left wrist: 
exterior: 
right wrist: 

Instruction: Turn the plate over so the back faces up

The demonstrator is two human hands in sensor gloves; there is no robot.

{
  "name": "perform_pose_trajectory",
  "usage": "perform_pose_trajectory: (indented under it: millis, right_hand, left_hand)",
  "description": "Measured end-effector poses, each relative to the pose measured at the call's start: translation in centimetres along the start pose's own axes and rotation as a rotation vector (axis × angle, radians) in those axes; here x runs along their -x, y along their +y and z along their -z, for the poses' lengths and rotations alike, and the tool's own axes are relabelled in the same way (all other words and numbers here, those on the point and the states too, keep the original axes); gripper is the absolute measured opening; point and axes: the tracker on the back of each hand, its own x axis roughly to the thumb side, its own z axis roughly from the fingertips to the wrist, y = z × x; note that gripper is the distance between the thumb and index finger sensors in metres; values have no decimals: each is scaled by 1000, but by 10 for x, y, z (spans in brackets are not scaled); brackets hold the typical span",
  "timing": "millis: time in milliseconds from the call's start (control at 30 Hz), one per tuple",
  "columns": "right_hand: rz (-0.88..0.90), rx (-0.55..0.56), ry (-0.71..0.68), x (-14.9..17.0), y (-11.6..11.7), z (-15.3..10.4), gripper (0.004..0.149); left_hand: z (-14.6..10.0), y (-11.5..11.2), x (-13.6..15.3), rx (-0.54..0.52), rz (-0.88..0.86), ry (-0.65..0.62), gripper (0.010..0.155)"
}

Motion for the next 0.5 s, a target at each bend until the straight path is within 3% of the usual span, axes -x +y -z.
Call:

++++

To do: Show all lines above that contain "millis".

Output for this exercise:
  "usage": "perform_pose_trajectory: (indented under it: millis, right_hand, left_hand)",
  "timing": "millis: time in milliseconds from the call's start (control at 30 Hz), one per tuple",

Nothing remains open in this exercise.